Turkey's energy sector still appealing despite setbacks

Turkey will continue to grow despite obstacles from terror attacks and coup attempt: Pres. of Turkish foreign investors

Turkey's energy sector still appealing despite setbacks

World Bulletin / News Desk

Foreign investment in Turkey remains strong with the normalization of relations with Russia and Israel, the lifting of sanctions on Iran and in spite of the many challenges the country faced with terrorist attacks in 2016, the president of the Energy Council of Foreign Investors said Monday.

Mario Diel, the council's president, evaluated energy developments in 2016 in terms of future prospects and expectations in Turkey.

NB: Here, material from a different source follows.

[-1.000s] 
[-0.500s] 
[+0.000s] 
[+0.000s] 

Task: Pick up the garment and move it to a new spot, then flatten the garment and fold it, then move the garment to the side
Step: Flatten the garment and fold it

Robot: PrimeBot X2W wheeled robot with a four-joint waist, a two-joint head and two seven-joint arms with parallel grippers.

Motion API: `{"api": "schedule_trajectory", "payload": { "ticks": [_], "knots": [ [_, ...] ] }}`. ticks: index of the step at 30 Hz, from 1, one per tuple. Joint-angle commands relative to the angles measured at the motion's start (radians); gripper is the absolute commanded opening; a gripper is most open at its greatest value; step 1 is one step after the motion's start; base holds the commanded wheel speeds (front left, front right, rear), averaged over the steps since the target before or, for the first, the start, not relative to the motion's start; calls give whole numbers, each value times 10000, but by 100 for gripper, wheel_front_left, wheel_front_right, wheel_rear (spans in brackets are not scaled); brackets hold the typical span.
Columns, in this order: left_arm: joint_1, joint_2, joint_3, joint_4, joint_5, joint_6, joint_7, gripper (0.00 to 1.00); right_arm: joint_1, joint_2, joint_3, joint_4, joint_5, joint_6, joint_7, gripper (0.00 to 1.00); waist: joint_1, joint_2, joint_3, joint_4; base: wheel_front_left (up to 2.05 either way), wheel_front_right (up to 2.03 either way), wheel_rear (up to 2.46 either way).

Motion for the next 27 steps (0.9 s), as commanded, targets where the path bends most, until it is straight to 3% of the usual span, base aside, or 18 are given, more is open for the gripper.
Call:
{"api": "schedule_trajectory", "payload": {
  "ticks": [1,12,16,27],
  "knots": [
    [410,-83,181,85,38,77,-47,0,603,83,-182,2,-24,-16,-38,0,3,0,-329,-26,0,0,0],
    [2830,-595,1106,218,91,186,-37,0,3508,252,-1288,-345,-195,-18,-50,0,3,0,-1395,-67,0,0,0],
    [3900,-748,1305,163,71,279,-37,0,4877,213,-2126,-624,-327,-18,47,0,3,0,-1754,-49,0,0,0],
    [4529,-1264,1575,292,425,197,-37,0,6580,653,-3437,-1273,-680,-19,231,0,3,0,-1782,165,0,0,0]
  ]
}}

The president hailed the potential in Turkey's energy sector as one of the most attractive in the region and for Europe, and asserted that foreign investors will continue to invest in the country despite the negative incidents that Turkey experienced last year.

Recent global developments including the Brexit in the U.K., the U.S. presidential elections results and the weak Turkish lira have also impacted Turkey's economy and by extension its energy sector, Diel said.

"We could witness disruption in the electricity market as power plant owners struggle to pay their debts since most of them are financed either through U.S. dollars or on a Euro basis," he added.

Diel said, however, that these developments have been positively offset by the normalization of relations with Russia and Israel which will not only create new business and investment opportunities but also offer sustainable energy sources for Turkey and the region.

Speaking on behalf of the Energy Council in Turkey, he said that council members are not only satisfied with their investments in Turkey but have decided to make further investments.

 "This year, we maintained our presence in Turkey and increased our trust in the future, Sani Tiryaki, head of Danske Commodities Turkey stated, while other members like EWE Holding Turkey, announced even additional future investments," he explained.

- Turkey supports energy sector in different areas

Diel welcomed the Minister of Energy and Natural Sources, Berat Albayrak's efforts and support in 2016 to help the energy sector and its investors to establish a sustainable environment to attract investment and a positive outlook for the future.

"The government's guaranteed tariffs in the renewable sector are still much higher compared to most European countries. New investments are highly welcomed and supported by several governmental incentives and less bureaucratic hurdles," he said.

He also explained that contrary to reports in western media, Turkish banks are still showing strong commitments and supporting investments in the energy sector.

"Foreign investors are still interested in the Turkish energy market due its growth potential and the importance of Turkey in the region," he said.

Diel surmised that mega projects like the Trans Anatolian Natural Gas Pipeline (TANAP), South Gas Corridor, the TurkStream project which are already under construction or in the development phase, will strengthen Turkey as an important energy corridor and transfer the country through connections to important energy producing countries with Europe.

TANAP plans to transport 16 billion cubic meters (bcm) of natural gas from fields in Azerbaijan into Turkey and then onto markets in Southern Europe, once operational in 2018.

The Southern Gas Corridor Pipeline project, that aims to carry Caucasian gas to Europe, is regarded as a project that will reduce Europe's over dependence on Russian gas and will provide the EU with diversification of energy sources.

The project will include three major pipeline projects: the expansion of the South Caucasus Pipeline through Azerbaijan and Georgia, the construction of TANAP across Turkey and the construction of the TAP through Greece, Albania and onto Italy.

Additionally, the TurkStream, which was announced by Russian President Vladimir Putin during a 2014 visit to Turkey, is set to carry gas from Russia under the Black Sea to Turkey's Thrace region. One line, with 15.75 billion cubic meters of capacity, is expected to supply the Turkish market, while a second line is set to carry gas to Europe.

"Recent investments such as Turkey's first floating storage and re-gasification unit (FSRU) in Izmir in the western province of Turkey along with the planned increase in natural gas storage will increase Turkey’s competitive power in the natural gas market," he said.

"Iran will most likely be a bigger player especially in the gas market where Turkey will be again not only as one of the most important consumers but also as a transfer country to the western world," he stated.

The newly constructed railway connection between Baku, Tbilisi and Kars will boost commodity trading in the entire up to China, Diel said.

"Nevertheless, Turkey is the biggest market in the region with a still growing economy and is, despite all the challenges, a young, dynamic and demanding population located at one of the most important geopolitical regions," he added.

"We will contribute our know-how and experience in the market, not only for individual commercial interests, but also for a better future for the Turkish people," he concluded.